(Data excerpt)
BEGIN
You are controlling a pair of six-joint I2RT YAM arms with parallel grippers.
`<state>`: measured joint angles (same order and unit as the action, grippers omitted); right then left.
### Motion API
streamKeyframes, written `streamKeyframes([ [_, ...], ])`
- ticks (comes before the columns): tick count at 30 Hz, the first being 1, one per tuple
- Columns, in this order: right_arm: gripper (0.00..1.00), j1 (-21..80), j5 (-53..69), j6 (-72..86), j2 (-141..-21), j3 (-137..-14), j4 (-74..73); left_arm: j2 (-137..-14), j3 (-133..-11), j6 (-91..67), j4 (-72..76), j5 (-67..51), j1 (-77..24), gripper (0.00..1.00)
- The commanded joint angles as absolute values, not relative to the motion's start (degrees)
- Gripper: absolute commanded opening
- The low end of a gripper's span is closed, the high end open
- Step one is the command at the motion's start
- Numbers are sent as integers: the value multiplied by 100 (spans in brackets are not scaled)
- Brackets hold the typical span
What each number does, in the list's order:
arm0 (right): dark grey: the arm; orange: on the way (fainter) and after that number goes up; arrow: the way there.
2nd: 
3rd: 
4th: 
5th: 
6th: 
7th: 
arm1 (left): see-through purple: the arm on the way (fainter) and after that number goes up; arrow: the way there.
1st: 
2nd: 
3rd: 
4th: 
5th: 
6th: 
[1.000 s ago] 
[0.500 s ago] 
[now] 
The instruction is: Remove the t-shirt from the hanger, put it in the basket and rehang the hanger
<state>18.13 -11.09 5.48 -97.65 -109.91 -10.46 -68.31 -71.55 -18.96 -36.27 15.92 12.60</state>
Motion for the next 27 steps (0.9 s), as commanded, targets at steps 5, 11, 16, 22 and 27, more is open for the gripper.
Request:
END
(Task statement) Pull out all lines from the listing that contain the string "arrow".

(Answer box)
arm0 (right): dark grey: the arm; orange: on the way (fainter) and after that number goes up; arrow: the way there.
arm1 (left): see-through purple: the arm on the way (fainter) and after that number goes up; arrow: the way there.

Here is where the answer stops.